WHAT TO DO:
Set all the entries down once more, with nothing altered.

******************************

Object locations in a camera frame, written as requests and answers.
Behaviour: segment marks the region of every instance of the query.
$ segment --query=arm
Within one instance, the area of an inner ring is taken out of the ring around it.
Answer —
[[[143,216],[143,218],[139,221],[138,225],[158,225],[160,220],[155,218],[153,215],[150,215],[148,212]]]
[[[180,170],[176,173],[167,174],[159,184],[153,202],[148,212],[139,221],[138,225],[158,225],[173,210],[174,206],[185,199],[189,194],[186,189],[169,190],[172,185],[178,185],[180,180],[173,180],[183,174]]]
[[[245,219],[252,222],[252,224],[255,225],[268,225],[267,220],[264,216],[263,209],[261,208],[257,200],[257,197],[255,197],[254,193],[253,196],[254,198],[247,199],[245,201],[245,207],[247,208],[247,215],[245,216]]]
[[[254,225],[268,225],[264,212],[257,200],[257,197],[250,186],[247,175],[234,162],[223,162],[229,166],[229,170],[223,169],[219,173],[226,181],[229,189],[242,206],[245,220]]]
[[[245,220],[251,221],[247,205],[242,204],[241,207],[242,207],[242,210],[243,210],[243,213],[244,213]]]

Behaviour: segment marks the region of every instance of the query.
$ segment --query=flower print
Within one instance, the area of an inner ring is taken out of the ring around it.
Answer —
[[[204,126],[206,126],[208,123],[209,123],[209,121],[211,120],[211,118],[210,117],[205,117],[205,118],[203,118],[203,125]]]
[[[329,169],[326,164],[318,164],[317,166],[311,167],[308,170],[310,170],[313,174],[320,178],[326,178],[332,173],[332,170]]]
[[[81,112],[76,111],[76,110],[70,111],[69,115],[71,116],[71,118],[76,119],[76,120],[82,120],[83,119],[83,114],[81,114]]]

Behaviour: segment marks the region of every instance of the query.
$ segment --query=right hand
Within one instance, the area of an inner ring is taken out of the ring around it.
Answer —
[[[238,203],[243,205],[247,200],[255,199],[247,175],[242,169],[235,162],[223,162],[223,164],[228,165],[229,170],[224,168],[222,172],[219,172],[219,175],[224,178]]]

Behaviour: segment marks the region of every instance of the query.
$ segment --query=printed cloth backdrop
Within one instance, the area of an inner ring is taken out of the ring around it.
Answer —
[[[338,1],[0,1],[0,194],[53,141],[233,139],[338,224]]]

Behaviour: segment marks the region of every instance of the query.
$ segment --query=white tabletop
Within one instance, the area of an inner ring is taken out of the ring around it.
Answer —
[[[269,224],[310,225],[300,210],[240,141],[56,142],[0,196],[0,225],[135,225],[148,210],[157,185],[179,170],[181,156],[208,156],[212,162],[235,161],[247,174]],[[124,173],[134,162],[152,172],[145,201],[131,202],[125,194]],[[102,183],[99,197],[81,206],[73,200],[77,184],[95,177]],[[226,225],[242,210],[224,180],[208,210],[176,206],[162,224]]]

******************************

OUTPUT FOR THIS EXERCISE:
Object locations in a camera frame, written as requests and answers.
Behaviour: segment marks the region of every instance of the query.
$ segment --query=arm
Within one instance, the area of an inner ring is taken out of the ring around it.
Answer —
[[[143,216],[143,218],[139,221],[138,225],[158,225],[160,220],[155,218],[153,215],[150,215],[148,212]]]
[[[180,170],[176,173],[167,174],[159,184],[153,202],[148,212],[139,221],[138,225],[158,225],[173,210],[174,206],[185,199],[189,194],[186,189],[169,190],[172,185],[178,185],[180,180],[173,180],[183,174]]]
[[[245,219],[252,222],[252,224],[255,225],[268,225],[267,220],[264,216],[263,209],[261,208],[257,200],[257,197],[255,197],[254,193],[253,196],[254,198],[247,199],[245,201],[245,207],[247,208],[247,215],[245,216]]]
[[[254,225],[268,225],[264,212],[257,200],[257,197],[250,186],[247,175],[234,162],[223,162],[229,166],[229,170],[223,169],[219,173],[226,181],[229,189],[242,206],[245,220]]]
[[[245,220],[251,221],[247,205],[242,204],[241,207],[242,207],[242,210],[243,210],[243,213],[244,213]]]

Behaviour: segment marks the region of every instance of the query.
$ segment --query=flower print
Within one instance, the area of an inner ring is taken out of the ring around it.
Answer —
[[[204,126],[206,126],[208,123],[209,123],[209,121],[211,120],[211,118],[210,117],[205,117],[205,118],[203,118],[203,125]]]
[[[329,169],[326,164],[318,164],[317,166],[311,167],[308,170],[310,170],[313,174],[320,178],[326,178],[332,173],[332,170]]]
[[[81,112],[76,111],[76,110],[70,111],[69,115],[71,116],[71,118],[76,119],[76,120],[82,120],[83,119],[83,114],[81,114]]]

Behaviour: segment marks the region of every instance of the query.
$ segment --query=right hand
Within one instance, the area of an inner ring is taken out of the ring around it.
Answer —
[[[238,203],[243,205],[247,200],[255,199],[247,175],[242,169],[235,162],[223,162],[223,164],[228,165],[229,170],[224,168],[222,172],[219,172],[219,175],[224,178]]]

Behaviour: segment marks the region of every instance of the query.
$ segment --query=printed cloth backdrop
Within one instance, the area of an inner ring is taken out of the ring around it.
Answer —
[[[338,1],[0,1],[0,194],[53,141],[233,139],[338,224]]]

Behaviour: segment marks the region of every instance of the query.
$ segment --query=white tabletop
Within one instance, the area of an inner ring is taken out of the ring around it.
Answer —
[[[269,224],[310,225],[300,210],[240,141],[56,142],[0,196],[0,225],[135,225],[148,210],[157,185],[179,170],[181,156],[208,156],[212,162],[235,161],[247,174]],[[124,173],[134,162],[152,172],[145,201],[131,202],[125,194]],[[102,183],[99,197],[81,206],[73,200],[77,184],[95,177]],[[226,225],[242,210],[224,180],[208,210],[176,206],[162,224]]]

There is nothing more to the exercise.